VTd passthru of LSI2008 HBA not detecting disks in 3.8-10 Rockstor release

Phillxnet, much appreciated for the guidance, forgot to thank you earlier, still stuck in a hole but I’ll deal.

Woohoo, I got further, was able to successfully wipe/prep disks via this process.

dd if=/dev/zero of=/dev/sdb bs=1M
badblocks -wsv -o /root/badblocks-sdb.txt /dev/sdb
mkfs.ext4 -l /root/badblocks-sdb.txt /dev/sdb

Then the rockstor 3.8-10 GUI gave me an option to wipe disks. What does this cmd initiate? btrfs cmds or std Linux filesystem wipe/clean disks cmds, if so what are they? I found another screenshot of who knows what release of rockstor w/ unknown buttons I must have not seen before. Any idea what they are?

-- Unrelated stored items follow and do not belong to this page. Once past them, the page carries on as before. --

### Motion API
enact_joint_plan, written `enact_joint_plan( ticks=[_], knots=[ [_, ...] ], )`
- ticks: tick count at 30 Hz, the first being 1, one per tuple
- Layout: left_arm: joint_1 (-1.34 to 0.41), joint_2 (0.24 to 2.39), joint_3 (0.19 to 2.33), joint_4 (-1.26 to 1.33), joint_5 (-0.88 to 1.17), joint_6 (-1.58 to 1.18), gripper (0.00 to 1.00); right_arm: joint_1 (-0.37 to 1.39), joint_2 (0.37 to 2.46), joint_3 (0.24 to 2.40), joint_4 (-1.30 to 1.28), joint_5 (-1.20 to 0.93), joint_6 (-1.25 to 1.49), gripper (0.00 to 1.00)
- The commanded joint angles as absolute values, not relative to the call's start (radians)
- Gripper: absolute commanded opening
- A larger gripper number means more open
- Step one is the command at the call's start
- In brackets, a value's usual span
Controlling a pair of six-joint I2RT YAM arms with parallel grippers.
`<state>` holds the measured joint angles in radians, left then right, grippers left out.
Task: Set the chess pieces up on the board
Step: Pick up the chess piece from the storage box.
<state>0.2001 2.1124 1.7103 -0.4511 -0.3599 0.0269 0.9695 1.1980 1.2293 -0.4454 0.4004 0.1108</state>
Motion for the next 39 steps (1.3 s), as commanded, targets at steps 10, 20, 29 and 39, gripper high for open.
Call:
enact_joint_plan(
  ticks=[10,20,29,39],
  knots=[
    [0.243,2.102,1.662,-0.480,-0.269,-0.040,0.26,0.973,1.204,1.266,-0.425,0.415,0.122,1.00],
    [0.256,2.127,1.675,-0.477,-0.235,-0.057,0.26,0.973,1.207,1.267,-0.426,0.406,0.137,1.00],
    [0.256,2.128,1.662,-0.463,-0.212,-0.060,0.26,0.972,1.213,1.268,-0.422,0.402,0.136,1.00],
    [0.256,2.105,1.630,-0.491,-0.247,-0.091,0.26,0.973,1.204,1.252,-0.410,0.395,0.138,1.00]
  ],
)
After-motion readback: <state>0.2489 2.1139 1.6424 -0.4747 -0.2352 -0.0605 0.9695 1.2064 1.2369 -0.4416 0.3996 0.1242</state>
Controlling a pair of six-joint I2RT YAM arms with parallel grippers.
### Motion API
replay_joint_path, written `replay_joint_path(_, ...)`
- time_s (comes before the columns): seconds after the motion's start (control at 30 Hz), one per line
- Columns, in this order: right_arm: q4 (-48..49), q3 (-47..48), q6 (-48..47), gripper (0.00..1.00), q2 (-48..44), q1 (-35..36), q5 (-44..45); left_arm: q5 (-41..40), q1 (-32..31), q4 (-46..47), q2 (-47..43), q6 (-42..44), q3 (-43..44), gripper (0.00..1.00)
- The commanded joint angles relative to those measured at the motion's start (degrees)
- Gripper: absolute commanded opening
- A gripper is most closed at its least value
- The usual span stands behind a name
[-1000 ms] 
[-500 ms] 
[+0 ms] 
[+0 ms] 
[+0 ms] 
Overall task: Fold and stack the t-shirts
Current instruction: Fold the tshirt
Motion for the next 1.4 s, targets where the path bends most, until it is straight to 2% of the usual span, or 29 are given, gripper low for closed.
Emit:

Not getting mpt2sas errors anymore on boot either…that was just weird. :frowning:

I am now able to snapshot and clone and re-share out that clone and mount up to vSP{here ESXi hosts (something I was unable to do w/ 3.8-7) and have replication jobs setup (appliances added to each other both ways) but rep is failing. Any idea why or the trick to get rep working beteween two rockstor appliances?

Still dunno what that Warning: UUID not legit/unique msg is, these run on vSphere 6.0U1 infra and I have tried placing rockstor stg appliance on both my vSAN datastore as well as an OmniOS backed NFS datastore, same result/complaint, any idea how to alleviate/get rid of this error/anomaly?

See screenshots.

Is this the snapshot promotion issue, says prune but I saw a previous forum post w/ similar issues? I SWEAR I DID NOT allow either appliance to update so if it was working on ship-date should be still. Took no more upstream appliance updates or manual yum updates.

I DO however now see this, why would receiver be unreachable, no FW’s, same subnet, both interfaces I use are marked as I/O but I told rep to use that interface. See any issues w/ this or should I shut down the VM appliances and add a third interface or just let it failback/set to mgmt interfaces?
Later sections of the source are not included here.